Last year we wrote about [Alex Spataru]’s Serial Studio project, which started life as serial port data visualizer, like a souped-up version of the Arduino serial plotter. [Alex] has been actively improving the project ever since, adding a variety of new features, including

  • JSON editor for data formats
  • TCP, UDP, and Multicast
  • New and more flexible display widgets
  • Multi-signal plots
  • FFT and logarithmic plots
  • VT-100 emulation
  • Support for plugins and themes
  • Added MQTT support

[Alex] originally came up with Serial Studio because he was involved in ground station software for various CanSat projects, each one with similar yet slightly different data formats and display requirements. Rather than make several different programs, he decided to make Serial Studio which could be configured using JSON descriptor files.

The program is open-source and multi-platform. You can build it yourself or download pre-compiled binaries for Windows, Linux, and Mac. See the project GitHub repository for more details. In addition to English, it has also been translated into Spanish, Chinese, and German. What is your go-to tool for visualizing serial data telemetry these days? Let us know in the comments below.

14 thoughts on “Serial Studio One Year On

    1. Depending on the capabilities and configurability (I haven’t tried it yet) – it could be the answer to a number of monitoring projects’ output issues – rather than custom interface programs.

  1. Nice project. Unfortunately the colors are chosen again to remind of a color vision test. Can’t people just pick clear contrasting colors? The multi-plot also looks kinda nice, but too cramped to be useful. You need to see more detail.

  2. > Spanish, Chinese, and Dutch
    From the github page:
    > Read this in other languages: Español 简体中文 Deutsch
    Spanish = Español
    Simplified Chinese = 简体中文
    German = Deutsch

    There is no mention Nederlands (Dutch) :)

  3. I use MegunoLink (https://www.megunolink.com/).

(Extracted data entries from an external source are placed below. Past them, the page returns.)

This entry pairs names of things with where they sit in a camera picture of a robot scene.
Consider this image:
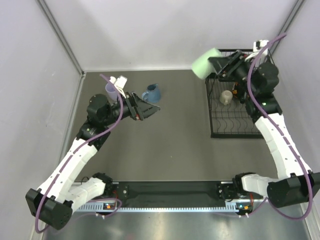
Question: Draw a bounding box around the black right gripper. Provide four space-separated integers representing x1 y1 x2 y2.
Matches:
208 50 258 97

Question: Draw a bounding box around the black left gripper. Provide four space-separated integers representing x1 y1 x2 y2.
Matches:
102 91 161 126

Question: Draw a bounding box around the blue patterned ceramic jug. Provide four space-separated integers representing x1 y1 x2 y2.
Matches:
141 83 161 104

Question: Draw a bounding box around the light green plastic cup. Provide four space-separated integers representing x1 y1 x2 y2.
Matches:
191 48 223 80

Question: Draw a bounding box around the lavender plastic cup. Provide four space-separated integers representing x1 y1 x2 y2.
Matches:
105 83 118 101

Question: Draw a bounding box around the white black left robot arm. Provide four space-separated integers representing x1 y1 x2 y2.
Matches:
25 92 161 233

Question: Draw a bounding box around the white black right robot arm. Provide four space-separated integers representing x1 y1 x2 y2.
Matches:
207 48 320 208

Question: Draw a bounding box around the black orange mug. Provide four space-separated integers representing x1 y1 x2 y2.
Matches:
232 82 247 104

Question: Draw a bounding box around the beige ceramic mug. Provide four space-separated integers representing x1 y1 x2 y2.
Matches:
219 90 233 106

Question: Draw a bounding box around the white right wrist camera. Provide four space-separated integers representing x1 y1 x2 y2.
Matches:
251 39 269 58

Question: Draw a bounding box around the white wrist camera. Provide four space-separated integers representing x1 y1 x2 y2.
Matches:
251 39 269 58
109 75 128 98

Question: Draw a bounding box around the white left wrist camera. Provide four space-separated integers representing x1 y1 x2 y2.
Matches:
109 75 128 98

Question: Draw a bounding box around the black wire dish rack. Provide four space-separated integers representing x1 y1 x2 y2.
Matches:
204 48 278 139

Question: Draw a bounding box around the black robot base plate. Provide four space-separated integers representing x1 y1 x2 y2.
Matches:
111 181 238 208

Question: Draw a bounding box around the slotted aluminium cable duct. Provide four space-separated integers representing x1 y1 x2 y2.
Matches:
76 201 253 214

As well as plotting, it also supports a bunch of different visualizers including a drag-and-drop interface panel where you can add buttons and other controls to send commands to the Arduino program. Not free and windows only for now though.

    I really like it, but I’m also the developer so perhaps not completely objective there :). It’s great to see lots of different options for the Arduino community!

  4. I use CDP Studio (www.cdpstudio.com) for quick RD visualizers and even data processing that need connecting to different things quick wo coding usually. It has also Linux support and its free for personal use.